Nettetal: Anhaltende Hitze stoppt Wasserkraft in Rochlitz

Extrem niedriger Pegel in der Zwickauer Mulde.

Die anhaltende Hitze von täglich mehr als 34 Grad in Sachsen setzt auch Nettetals Partnerstadt Rochlitz zu. Die Tageszeitung "Freie Presse" berichtet, dass der Pegel der Zwickauer Mulde einen Stand von 40 Zentimetern hat - 18 Zentimeter unter dem langjährigen mittleren Niedrigwert. Die Folge ist, dass das Wasserkraftwerk an der Rochlitzer Schlossmühle keinen Strom mehr erzeugt. "Das bisschen Wasser in der Mulde müssen wir für die Fischtreppe und den Wehrüberlauf lassen. Damit ist die Anlage bei null", zitiert die "Freie Presse" den technischen Leiter der in der Pfalz ansässigen Betreiberfirma. Die Anlage erwirtschafte keine Einnahmen, sondern erzeuge nur Kosten. Zusätzlich wirkt das Hochwasser der Zwickauer Mulde vor zwei Jahren nach. Der damals am Wasserkraftwerk erzeugte Schaden in Höhe von 150 000 Euro sei trotz staatlicher Hilfen nicht ausgeglichen worden. Nach Angaben der "Freien Presse" produziert die Rochlitzer Anlage 1,4 Millionen Kilowattstunden Strom pro Jahr. Das reicht, um rund 460 Haushalte mit einem Verbrauch von etwa 3000 Kilowattstunden im Jahr zu versorgen.

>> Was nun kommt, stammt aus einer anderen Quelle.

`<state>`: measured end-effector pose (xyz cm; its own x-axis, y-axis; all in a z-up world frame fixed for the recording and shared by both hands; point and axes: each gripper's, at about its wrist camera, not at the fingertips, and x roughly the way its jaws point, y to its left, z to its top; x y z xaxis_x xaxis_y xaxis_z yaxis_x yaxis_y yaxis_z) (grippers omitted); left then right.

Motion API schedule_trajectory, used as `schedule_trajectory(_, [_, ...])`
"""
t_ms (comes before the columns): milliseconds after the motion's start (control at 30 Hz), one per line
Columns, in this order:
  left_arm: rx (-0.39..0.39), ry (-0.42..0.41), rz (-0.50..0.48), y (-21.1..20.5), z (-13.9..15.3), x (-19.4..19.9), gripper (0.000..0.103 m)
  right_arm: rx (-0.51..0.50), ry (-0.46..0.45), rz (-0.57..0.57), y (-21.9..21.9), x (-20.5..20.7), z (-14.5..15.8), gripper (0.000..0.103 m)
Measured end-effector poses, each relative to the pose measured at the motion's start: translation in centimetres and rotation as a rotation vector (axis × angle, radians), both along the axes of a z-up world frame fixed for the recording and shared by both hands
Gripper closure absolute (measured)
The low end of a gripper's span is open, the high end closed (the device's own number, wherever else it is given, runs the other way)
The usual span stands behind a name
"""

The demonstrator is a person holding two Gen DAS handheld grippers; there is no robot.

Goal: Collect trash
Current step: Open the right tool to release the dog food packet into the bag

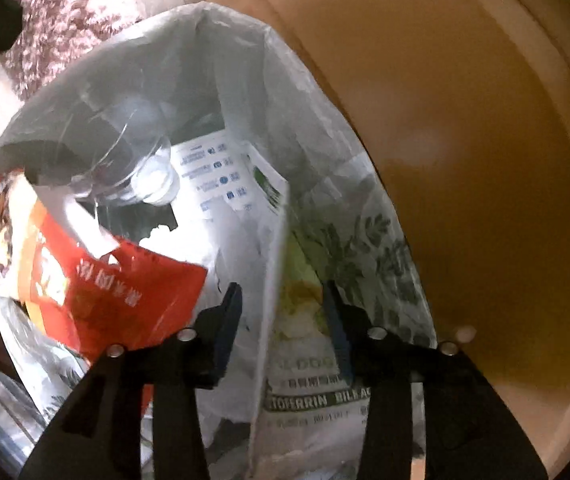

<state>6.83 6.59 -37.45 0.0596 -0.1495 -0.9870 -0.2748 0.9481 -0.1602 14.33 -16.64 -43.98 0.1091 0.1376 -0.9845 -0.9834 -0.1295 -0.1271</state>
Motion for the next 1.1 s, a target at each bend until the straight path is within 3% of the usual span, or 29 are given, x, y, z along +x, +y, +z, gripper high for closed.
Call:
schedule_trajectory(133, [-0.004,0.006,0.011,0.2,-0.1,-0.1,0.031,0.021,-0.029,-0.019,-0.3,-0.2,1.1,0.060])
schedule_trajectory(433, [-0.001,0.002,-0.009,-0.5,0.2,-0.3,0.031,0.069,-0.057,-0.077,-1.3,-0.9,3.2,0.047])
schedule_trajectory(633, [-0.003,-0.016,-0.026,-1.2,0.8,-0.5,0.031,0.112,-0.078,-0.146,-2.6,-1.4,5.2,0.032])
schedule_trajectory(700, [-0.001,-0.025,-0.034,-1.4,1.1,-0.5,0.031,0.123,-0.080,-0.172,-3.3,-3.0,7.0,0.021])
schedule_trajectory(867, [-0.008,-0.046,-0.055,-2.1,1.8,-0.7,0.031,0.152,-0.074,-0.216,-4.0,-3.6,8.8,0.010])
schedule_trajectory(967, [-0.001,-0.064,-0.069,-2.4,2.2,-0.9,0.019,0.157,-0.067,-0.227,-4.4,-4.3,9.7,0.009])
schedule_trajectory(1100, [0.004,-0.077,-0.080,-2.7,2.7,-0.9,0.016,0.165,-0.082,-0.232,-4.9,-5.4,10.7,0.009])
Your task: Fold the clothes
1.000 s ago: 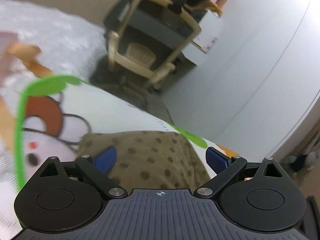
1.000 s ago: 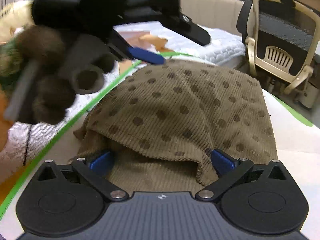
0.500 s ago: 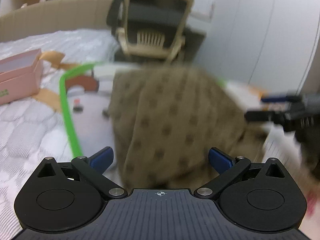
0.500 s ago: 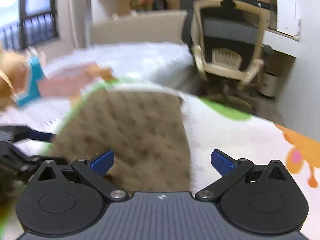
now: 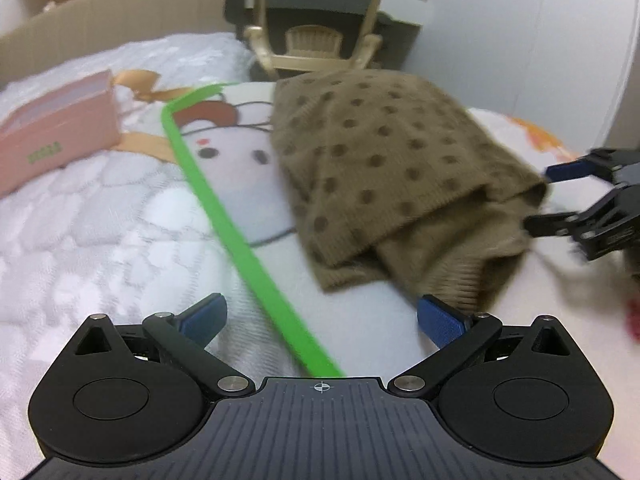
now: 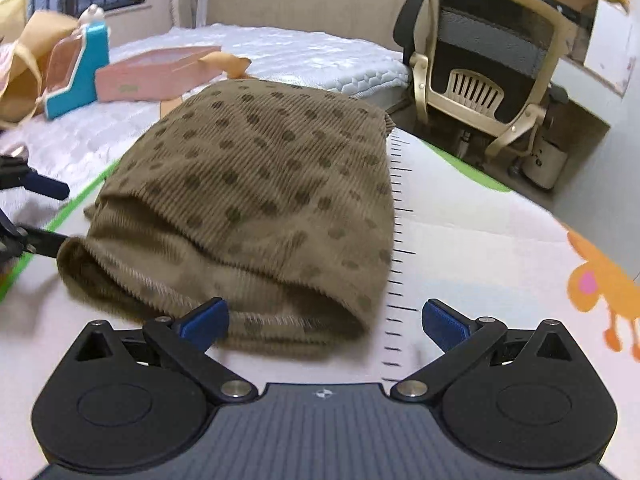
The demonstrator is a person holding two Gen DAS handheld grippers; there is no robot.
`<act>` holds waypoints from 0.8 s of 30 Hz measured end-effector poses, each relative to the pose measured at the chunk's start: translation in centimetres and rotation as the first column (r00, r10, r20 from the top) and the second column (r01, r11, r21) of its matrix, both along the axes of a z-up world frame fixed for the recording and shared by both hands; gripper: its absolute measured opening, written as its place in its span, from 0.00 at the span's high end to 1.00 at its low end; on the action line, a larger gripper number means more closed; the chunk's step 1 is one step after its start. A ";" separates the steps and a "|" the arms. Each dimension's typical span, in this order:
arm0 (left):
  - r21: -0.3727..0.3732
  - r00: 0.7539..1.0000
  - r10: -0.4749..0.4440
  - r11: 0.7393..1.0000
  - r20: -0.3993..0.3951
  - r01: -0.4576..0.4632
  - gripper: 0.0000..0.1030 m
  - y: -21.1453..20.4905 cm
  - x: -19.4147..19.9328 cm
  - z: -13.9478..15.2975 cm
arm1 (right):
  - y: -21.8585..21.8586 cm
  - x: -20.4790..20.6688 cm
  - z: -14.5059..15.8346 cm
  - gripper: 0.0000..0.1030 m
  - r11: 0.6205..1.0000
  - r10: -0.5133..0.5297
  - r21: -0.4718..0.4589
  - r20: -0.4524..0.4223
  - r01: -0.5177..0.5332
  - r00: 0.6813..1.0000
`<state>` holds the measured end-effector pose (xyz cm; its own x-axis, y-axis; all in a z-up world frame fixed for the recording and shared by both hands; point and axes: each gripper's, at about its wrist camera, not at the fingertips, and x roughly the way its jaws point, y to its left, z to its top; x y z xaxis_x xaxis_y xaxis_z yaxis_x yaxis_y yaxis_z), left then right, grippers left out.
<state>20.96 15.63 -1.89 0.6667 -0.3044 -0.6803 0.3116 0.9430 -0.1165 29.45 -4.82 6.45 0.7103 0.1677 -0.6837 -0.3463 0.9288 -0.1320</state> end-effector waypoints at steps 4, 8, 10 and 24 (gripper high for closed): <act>-0.040 0.996 -0.061 0.997 0.070 0.064 0.00 -1.6 -1.7 1.8 | -0.3 -1.0 1.7 0.00 1.000 0.000 0.028 0.092 -0.002 0.996; 0.028 0.996 -0.051 0.998 0.069 0.050 0.00 -3.6 -1.0 1.4 | -0.1 -0.1 1.3 0.00 0.998 -0.048 0.054 0.115 0.042 0.992; 0.079 0.998 -0.025 0.997 0.055 0.020 0.00 -4.1 -0.4 0.8 | 0.3 0.3 0.4 0.00 0.997 -0.066 0.045 0.088 0.062 0.994; 0.090 0.997 0.061 0.994 0.037 -0.064 0.00 -1.6 -1.9 1.1 | -2.8 -0.4 -0.4 0.00 0.982 -0.164 -0.074 0.108 0.173 0.980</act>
<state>19.06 14.07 -0.77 0.7057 -0.1990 -0.6800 0.2536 0.9671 -0.0198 29.03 -7.66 6.09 0.7898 -0.0146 -0.6131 -0.1666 0.9570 -0.2373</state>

In Rochlitz wartet man sehnsüchtig auf Regen, zumal da auch Fischaufzuchten zunehmend in Bedrängnis geraten. Das Wasser ist viel zu warm geworden. Auch wenn es keinen Notstand in der Wasserversorgung gibt - die Grundwasserstände sind deutlich gesunken. Nun ruht die Hoffnung darauf, dass im Herbst/Winter so viel Regen fällt, dass dies ausgeglichen wird.